**WORK INSTRUCTION**
Each line below is to be copied out exactly, and none may be omitted.

--- --- ---

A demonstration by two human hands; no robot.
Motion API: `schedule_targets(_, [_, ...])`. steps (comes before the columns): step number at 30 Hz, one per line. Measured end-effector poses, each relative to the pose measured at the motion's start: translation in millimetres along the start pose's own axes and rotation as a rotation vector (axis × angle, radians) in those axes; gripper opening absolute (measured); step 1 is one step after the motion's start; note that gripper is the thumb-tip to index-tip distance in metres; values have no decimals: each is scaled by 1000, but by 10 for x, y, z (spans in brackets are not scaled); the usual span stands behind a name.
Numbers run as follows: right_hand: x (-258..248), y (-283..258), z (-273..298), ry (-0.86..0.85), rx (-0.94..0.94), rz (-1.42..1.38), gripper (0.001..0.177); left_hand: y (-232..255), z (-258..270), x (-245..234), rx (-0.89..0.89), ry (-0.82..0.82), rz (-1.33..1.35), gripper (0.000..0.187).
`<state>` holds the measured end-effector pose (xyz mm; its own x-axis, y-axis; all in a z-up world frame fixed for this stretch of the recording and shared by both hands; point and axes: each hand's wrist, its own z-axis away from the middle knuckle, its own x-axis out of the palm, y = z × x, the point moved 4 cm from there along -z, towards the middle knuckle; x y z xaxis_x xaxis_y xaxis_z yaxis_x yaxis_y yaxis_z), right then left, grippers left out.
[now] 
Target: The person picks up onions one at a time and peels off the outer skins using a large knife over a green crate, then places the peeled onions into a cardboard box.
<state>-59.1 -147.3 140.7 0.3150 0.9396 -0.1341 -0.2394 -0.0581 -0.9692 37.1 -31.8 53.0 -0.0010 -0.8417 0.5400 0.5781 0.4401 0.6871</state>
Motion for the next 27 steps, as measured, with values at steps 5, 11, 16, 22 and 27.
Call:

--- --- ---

**TASK ANSWER**
A demonstration by two human hands; no robot.
Motion API: `schedule_targets(_, [_, ...])`. steps (comes before the columns): step number at 30 Hz, one per line. Measured end-effector poses, each relative to the pose measured at the motion's start: translation in millimetres along the start pose's own axes and rotation as a rotation vector (axis × angle, radians) in those axes; gripper opening absolute (measured); step 1 is one step after the motion's start; note that gripper is the thumb-tip to index-tip distance in metres; values have no decimals: each is scaled by 1000, but by 10 for x, y, z (spans in brackets are not scaled); the usual span stands behind a name.
Numbers run as follows: right_hand: x (-258..248), y (-283..258), z (-273..298), ry (-0.86..0.85), rx (-0.94..0.94), rz (-1.42..1.38), gripper (0.001..0.177); left_hand: y (-232..255), z (-258..270), x (-245..234), rx (-0.89..0.89), ry (-0.82..0.82), rz (-1.33..1.35), gripper (0.000..0.187).
`<state>` holds the measured end-effector pose (xyz mm; its own x-axis, y-axis; all in a z-up world frame fixed for this stretch of the recording and shared by both hands; point and axes: each hand's wrist, its own z-axis away from the middle knuckle, its own x-axis out of the palm, y = z × x, the point moved 4 cm from there along -z, towards the middle knuckle; x y z xaxis_x xaxis_y xaxis_z yaxis_x yaxis_y yaxis_z), right then left, grippers left out.
[now] 
Target: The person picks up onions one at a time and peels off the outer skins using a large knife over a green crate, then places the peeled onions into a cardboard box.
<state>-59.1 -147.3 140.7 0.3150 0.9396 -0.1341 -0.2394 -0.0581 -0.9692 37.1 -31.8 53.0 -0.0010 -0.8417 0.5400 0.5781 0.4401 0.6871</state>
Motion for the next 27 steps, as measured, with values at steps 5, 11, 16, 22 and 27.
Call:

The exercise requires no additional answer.